4.) Massachusetts judge installs insurance price ceiling — “A Suffolk Superior Court judge yesterday denied a request that would have let six Massachusetts health insurers go forward with double-digit rate hikes for tens of thousands of small businesses and individuals, setting up a protracted battle that could become a test of government’s role in controlling health care costs,” reports the Boston Globe. Many of the insurers plan to appeal the decision, but during the interim they will have to insure new customers at current rates. The Massachusetts Association of Health Plans protested the ruling, arguing that several of its member companies suffered operating losses last year thanks to RomneyCare and who knows what else.
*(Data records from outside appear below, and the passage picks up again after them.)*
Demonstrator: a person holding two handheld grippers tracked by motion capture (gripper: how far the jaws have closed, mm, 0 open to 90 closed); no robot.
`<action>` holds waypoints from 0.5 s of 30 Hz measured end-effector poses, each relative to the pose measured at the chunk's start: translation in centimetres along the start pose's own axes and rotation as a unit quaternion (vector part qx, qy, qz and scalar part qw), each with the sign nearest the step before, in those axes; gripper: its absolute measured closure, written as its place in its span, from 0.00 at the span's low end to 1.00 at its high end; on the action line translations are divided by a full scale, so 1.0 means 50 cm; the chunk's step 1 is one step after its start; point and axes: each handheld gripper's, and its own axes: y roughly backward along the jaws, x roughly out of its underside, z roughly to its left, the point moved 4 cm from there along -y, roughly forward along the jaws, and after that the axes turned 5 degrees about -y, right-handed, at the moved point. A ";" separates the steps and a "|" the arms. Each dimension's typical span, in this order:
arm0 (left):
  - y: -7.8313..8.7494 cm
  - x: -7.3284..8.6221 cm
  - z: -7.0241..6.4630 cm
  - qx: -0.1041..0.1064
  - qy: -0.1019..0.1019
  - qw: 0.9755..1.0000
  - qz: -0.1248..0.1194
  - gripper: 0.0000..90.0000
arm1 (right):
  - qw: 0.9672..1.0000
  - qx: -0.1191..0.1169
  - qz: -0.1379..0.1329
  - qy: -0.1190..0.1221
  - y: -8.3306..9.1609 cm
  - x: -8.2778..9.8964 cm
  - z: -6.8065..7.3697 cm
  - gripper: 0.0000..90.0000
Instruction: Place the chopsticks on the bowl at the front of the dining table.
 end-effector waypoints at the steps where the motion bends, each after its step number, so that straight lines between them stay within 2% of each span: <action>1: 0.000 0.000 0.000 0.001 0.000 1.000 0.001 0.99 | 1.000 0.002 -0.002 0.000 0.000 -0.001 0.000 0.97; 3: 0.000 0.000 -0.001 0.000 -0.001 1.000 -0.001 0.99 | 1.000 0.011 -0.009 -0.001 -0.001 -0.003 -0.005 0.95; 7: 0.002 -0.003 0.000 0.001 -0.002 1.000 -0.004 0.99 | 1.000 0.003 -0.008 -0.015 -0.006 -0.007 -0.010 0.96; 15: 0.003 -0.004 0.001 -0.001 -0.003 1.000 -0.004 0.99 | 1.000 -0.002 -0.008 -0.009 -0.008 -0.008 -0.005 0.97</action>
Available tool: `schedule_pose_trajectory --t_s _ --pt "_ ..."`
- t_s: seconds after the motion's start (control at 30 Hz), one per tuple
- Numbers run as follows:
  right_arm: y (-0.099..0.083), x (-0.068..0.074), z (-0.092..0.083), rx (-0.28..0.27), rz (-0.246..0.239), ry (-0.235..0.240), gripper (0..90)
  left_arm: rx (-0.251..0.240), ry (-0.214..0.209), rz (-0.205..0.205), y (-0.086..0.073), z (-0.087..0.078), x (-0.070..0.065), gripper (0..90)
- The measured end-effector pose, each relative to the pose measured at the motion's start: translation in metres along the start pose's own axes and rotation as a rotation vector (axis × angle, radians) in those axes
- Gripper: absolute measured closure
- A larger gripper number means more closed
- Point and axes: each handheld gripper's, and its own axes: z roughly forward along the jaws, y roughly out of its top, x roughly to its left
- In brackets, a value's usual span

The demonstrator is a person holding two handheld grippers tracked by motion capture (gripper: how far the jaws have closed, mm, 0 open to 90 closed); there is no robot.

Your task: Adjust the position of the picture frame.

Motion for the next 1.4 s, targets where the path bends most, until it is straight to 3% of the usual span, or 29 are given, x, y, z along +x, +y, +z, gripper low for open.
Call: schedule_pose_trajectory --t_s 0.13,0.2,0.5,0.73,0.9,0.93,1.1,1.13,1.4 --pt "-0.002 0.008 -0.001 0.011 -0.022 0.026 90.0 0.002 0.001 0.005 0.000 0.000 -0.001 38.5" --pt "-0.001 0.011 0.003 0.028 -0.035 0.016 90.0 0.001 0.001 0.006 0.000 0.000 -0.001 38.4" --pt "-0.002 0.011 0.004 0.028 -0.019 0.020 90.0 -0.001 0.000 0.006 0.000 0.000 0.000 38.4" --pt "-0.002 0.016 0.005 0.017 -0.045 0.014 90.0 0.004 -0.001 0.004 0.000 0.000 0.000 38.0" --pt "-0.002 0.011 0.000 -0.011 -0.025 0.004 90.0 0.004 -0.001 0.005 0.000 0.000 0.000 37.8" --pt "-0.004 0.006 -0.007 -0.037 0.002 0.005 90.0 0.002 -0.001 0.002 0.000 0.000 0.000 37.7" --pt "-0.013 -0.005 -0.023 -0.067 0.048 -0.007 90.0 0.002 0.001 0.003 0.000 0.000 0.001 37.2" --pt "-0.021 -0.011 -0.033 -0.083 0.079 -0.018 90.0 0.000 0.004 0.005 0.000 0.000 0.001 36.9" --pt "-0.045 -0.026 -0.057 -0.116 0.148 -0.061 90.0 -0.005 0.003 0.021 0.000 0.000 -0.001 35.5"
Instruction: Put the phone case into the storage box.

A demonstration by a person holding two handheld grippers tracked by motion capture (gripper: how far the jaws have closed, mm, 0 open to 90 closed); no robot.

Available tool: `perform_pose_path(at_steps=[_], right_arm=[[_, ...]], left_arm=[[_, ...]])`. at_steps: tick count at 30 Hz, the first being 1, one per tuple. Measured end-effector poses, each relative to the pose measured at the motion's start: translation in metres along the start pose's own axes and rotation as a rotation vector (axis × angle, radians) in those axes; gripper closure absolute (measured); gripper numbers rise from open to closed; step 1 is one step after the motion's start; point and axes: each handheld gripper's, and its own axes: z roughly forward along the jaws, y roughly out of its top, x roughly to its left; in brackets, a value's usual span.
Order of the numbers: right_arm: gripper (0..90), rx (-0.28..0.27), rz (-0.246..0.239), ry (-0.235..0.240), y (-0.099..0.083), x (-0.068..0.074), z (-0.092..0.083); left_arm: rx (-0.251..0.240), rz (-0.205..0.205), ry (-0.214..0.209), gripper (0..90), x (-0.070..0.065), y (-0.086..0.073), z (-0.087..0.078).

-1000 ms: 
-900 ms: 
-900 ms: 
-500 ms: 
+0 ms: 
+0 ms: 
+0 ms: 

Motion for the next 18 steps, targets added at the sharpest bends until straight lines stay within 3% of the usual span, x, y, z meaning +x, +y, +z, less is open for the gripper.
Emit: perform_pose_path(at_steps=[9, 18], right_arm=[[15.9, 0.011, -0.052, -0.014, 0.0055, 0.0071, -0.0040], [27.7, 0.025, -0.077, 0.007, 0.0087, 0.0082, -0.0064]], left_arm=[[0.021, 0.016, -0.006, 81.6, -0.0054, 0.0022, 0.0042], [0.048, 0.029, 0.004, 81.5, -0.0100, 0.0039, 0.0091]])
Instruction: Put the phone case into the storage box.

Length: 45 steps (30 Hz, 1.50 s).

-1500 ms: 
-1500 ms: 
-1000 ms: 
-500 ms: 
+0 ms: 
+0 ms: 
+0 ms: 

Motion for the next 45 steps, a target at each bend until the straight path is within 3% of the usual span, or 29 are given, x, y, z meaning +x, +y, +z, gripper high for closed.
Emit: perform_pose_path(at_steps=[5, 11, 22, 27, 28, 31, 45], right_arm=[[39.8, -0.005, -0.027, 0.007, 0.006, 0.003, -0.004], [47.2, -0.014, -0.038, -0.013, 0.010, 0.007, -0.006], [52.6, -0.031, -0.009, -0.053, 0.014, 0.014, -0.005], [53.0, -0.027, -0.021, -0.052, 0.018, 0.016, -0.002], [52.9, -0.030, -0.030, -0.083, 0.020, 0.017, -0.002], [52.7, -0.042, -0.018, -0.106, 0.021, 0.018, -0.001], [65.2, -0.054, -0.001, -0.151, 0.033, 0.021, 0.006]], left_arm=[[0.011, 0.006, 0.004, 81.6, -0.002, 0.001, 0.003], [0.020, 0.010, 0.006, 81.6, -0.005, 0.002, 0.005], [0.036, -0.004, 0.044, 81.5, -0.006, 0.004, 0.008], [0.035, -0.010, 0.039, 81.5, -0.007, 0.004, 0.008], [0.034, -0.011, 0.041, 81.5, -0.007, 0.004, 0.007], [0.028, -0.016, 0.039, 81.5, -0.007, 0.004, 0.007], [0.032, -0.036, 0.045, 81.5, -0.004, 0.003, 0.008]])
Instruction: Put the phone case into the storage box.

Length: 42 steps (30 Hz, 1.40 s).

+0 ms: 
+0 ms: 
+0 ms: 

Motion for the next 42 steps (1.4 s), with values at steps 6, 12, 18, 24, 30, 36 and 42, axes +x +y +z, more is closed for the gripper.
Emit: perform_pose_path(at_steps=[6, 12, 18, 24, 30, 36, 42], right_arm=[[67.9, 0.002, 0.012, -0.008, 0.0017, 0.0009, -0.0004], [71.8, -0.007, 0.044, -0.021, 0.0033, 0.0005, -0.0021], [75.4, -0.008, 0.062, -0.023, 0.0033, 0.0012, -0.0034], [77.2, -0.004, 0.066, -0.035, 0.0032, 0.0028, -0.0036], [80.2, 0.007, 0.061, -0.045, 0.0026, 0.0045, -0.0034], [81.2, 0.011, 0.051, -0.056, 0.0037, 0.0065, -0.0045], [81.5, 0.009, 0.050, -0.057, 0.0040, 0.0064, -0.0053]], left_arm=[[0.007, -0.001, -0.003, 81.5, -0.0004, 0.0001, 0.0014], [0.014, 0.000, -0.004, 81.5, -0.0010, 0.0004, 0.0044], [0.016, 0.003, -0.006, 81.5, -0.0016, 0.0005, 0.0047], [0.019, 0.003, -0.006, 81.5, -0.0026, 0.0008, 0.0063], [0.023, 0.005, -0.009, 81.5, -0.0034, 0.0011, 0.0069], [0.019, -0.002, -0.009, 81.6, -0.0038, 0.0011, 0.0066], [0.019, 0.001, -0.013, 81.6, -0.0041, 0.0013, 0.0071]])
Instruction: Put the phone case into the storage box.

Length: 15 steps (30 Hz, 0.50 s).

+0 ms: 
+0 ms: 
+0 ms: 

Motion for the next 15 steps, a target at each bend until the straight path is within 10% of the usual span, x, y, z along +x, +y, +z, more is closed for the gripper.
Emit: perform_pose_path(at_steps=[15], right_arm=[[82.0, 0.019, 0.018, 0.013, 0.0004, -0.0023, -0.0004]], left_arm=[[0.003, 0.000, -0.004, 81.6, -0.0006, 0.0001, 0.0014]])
The group summed up its frustrations in a post-ruling statement: “Making health care affordable needs to start with addressing the market clout of certain hospitals and physician groups.”

5.) Andy Stern to bid SEIU bon voyage? — Close Obama ally Andy Stern may announce his resignation as SIEU president this week, reports the AP. “SEIU spokeswoman Michelle Ringuette said only that Stern plans to address ‘speculation’ that he would leave his post later this week, at the close of the union’s executive committee meeting.” While the SEIU press office gets its act together, read this brief recap about Stern’s practice of putting politics ahead of the health and well-being of his members: “While Stern has swelled his union’s ranks with aggressive, hard-driving tactics, his topdown management style has rankled many. He forced smaller SEIU locals to merge with other locals to become massive organizations that increased their bargaining and political power. Some members complained that Stern negotiated deals with employers that limited benefits for the rank and file in return for a pledge not to oppose new membership drives.” And then there’s those pensions!

6.) John Boehner reiterates his strong feelings on health care — “This is why the anger that’s out there, frustration that’s out there, and frankly, I think, a lot of this is now turning to resolve — resolving that the American people are going to do something about this,” House Minority Leader John Boehner said Monday on the Bud Hedinger radio show. What he means is that a lot of voters didn’t want health care–not like this, NOT LIKE THIS–because it is turning out to be expensive and poorly thought out. And because of that, Boehner is saying he would like his caucus to make repealing health care its “No. 1 priority.”